Keep building your mental model with the Kubernetes cluster and the related DevOps guides: how to pick the right workload controller and how the control plane turns your YAML into running pods.

FAQ

What is a Kubernetes Service? A Service is a stable abstraction over a set of pods. Because pods are ephemeral and change IP, a Service gives you a fixed virtual IP and DNS name and load-balances requests across whichever healthy pods currently match its label selector.

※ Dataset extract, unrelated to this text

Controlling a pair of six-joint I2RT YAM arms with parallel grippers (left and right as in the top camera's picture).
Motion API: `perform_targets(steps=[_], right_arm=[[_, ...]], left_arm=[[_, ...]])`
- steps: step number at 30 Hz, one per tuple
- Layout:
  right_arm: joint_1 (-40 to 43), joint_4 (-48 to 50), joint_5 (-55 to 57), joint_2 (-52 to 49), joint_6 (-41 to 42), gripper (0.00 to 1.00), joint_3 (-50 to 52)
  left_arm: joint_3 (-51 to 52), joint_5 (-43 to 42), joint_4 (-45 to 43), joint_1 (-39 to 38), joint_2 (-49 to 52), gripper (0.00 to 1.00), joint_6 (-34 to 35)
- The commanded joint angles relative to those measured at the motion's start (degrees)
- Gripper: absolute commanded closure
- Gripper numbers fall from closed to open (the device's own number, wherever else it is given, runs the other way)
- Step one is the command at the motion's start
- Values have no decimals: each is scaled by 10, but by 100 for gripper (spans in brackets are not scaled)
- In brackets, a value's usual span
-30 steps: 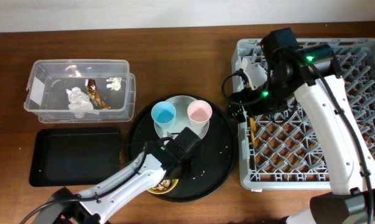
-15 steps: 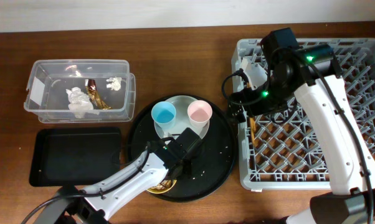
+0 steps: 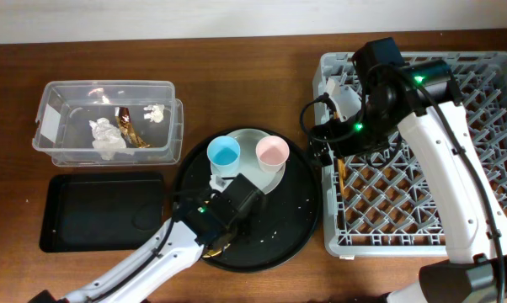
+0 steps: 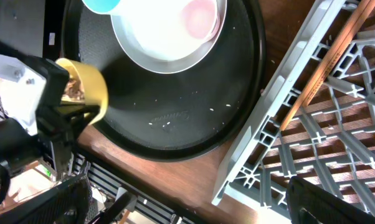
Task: Sort waste into correct bins and load items into the dishwasher rack
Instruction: 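Tip the yellow bowl over the black tray to empty the shells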
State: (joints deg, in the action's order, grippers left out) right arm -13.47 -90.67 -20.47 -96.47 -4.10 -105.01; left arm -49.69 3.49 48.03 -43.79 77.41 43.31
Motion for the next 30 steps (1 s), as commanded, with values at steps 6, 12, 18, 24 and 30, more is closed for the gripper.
perform_targets(steps=[6, 12, 18, 24, 30], right_arm=[[0, 0, 2, 9, -2, 2, -5], [0, 0, 2, 9, -2, 2, -5], [0, 0, 1, 9, -2, 2, -5], [0, 0, 2, 9, -2, 2, -5], [0, 0, 2, 9, -2, 2, -5]], left_arm=[[-73, 40, 59, 146, -10, 100, -112], [-131, 38, 113, 290, -48, 100, -167], [-130, -20, 101, 488, -117, 100, -239], [-118, -240, 88, 720, -117, 100, -362], [-2, -454, -14, 859, -117, 100, -418]])
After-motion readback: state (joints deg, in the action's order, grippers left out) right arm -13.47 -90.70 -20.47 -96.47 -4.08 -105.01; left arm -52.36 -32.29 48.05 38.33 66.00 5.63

What is the difference between ClusterIP, NodePort, and LoadBalancer? ClusterIP exposes the Service on an internal-only virtual IP for traffic inside the cluster. NodePort additionally opens a static port on every node so external clients can reach it at nodeIP:nodePort. LoadBalancer additionally provisions a cloud load balancer with a public IP. Each type builds on the previous one.

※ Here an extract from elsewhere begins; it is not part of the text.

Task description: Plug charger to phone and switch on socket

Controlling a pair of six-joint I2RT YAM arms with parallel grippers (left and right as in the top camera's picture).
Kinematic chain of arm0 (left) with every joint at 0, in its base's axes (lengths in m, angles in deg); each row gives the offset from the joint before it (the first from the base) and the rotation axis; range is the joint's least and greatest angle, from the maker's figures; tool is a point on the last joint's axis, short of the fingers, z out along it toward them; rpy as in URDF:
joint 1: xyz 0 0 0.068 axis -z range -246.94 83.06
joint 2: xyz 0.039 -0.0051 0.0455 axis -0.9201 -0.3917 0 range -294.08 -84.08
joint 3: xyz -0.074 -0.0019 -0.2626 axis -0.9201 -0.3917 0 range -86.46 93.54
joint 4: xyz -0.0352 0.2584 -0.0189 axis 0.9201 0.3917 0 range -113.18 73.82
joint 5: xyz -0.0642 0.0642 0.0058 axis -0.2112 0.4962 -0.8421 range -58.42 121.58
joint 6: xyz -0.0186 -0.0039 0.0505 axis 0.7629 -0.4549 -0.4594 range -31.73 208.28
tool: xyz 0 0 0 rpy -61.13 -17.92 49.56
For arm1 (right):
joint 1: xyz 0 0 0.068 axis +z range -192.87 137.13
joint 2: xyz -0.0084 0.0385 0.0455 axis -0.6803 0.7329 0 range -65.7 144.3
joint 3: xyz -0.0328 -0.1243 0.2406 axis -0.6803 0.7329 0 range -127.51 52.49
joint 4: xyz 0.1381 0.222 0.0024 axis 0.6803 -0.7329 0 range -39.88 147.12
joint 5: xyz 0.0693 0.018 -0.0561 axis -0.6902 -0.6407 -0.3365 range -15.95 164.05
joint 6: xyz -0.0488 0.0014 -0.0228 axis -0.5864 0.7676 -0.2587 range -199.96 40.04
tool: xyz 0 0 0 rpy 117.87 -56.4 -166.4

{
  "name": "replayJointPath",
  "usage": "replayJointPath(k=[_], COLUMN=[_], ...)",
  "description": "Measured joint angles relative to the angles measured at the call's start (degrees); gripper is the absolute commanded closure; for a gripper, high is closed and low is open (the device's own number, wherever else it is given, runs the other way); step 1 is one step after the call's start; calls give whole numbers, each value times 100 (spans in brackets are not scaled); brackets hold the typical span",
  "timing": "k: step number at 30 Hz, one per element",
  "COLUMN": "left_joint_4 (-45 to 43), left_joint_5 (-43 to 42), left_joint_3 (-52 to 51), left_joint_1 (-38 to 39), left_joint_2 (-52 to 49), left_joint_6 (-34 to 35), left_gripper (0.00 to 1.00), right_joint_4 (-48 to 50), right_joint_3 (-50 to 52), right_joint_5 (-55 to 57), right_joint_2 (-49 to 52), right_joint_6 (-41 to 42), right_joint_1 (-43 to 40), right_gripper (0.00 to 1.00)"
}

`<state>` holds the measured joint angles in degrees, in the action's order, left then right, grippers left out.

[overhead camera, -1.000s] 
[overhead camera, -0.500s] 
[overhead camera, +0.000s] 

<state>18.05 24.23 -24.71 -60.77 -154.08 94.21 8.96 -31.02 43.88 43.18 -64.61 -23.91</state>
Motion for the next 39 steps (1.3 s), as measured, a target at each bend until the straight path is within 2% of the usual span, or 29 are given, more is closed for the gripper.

When should I use an Ingress instead of a LoadBalancer? Use an Ingress whenever you expose more than one HTTP/HTTPS service. It puts a single load balancer in front of many ClusterIP Services and adds host/path routing and TLS termination, so you don't provision (and pay for) a separate cloud load balancer per service.

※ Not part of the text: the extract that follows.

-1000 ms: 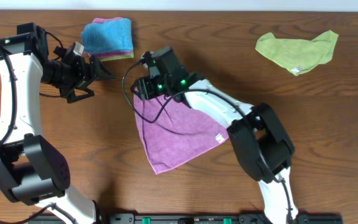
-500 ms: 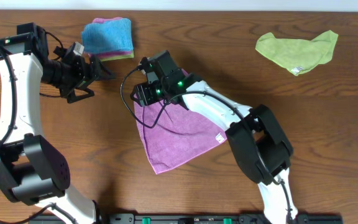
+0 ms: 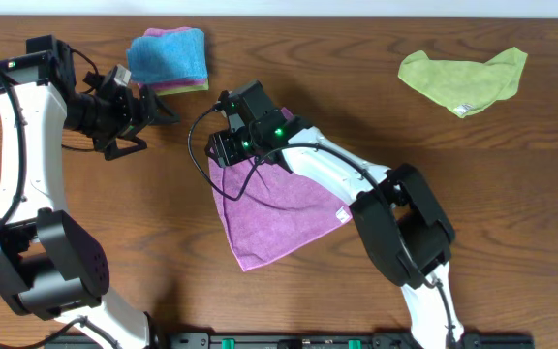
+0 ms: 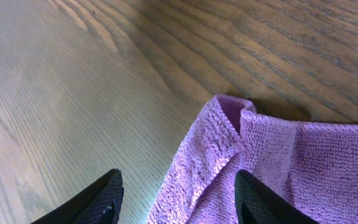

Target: Fold the cloth

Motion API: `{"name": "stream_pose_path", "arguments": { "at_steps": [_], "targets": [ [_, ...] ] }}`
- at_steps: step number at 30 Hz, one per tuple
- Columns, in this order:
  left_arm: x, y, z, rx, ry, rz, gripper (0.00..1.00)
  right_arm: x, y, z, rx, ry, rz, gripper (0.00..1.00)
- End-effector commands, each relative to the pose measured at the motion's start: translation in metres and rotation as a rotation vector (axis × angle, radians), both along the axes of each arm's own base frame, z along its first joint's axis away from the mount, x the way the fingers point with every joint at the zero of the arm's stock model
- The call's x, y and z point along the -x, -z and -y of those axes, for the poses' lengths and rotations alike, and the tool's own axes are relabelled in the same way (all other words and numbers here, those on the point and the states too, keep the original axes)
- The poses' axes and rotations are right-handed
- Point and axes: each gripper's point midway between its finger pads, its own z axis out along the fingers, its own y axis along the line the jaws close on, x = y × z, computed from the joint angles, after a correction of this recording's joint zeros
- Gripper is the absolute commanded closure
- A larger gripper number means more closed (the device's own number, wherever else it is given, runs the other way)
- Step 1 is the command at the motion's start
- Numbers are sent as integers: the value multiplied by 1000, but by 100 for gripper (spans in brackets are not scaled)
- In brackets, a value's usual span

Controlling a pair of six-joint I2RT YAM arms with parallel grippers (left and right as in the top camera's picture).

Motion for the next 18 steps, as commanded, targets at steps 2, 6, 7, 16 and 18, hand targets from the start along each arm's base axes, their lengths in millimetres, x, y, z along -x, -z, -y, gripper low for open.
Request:
{"name": "stream_pose_path", "arguments": {
  "at_steps": [2, 6, 7, 16, 18],
  "targets": [
    [-4, -8, -2, -2, -1, 36, 5, 0, 7, -5, 11, -17, 16, 42],
    [-5, -8, -3, -3, -1, 40, 5, 0, 11, -5, 14, -14, 9, 42],
    [-5, -8, -3, -3, -1, 41, 5, 1, 14, -5, 17, -11, 1, 42],
    [-6, -8, -3, -4, -1, 44, 5, 9, 31, -14, 16, -17, -30, 43],
    [-6, -8, -3, -4, -1, 44, 5, 10, 31, -19, 9, -24, -22, 43]
  ]
}}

Is ClusterIP accessible from outside the cluster? No. A ClusterIP is only reachable from inside the cluster. To expose it externally, use a NodePort, a LoadBalancer, or an Ingress.

What is a headless Service? A Service with clusterIP: None. Instead of a single virtual IP, DNS returns the individual pod IPs, which is how StatefulSet pods get stable, per-pod DNS names so clustered software can address its members directly.

Conclusion

Kubernetes gives you a ladder of ways to reach your pods because real systems need traffic at different layers: internal calls, raw external ports, single public services, and HTTP routing for many apps at once. Start at the bottom — ClusterIP for everything internal — and climb only as far as you need: NodePort for a quick external port, LoadBalancer for a single public service, and Ingress for many HTTP services behind one entrypoint with TLS. Match the type to the exposure you actually need and you avoid both the security hole of over-exposing and the bill of over-provisioning. From here, revisit the architecture guide to see how the control plane keeps every Service's endpoints in sync with your running pods.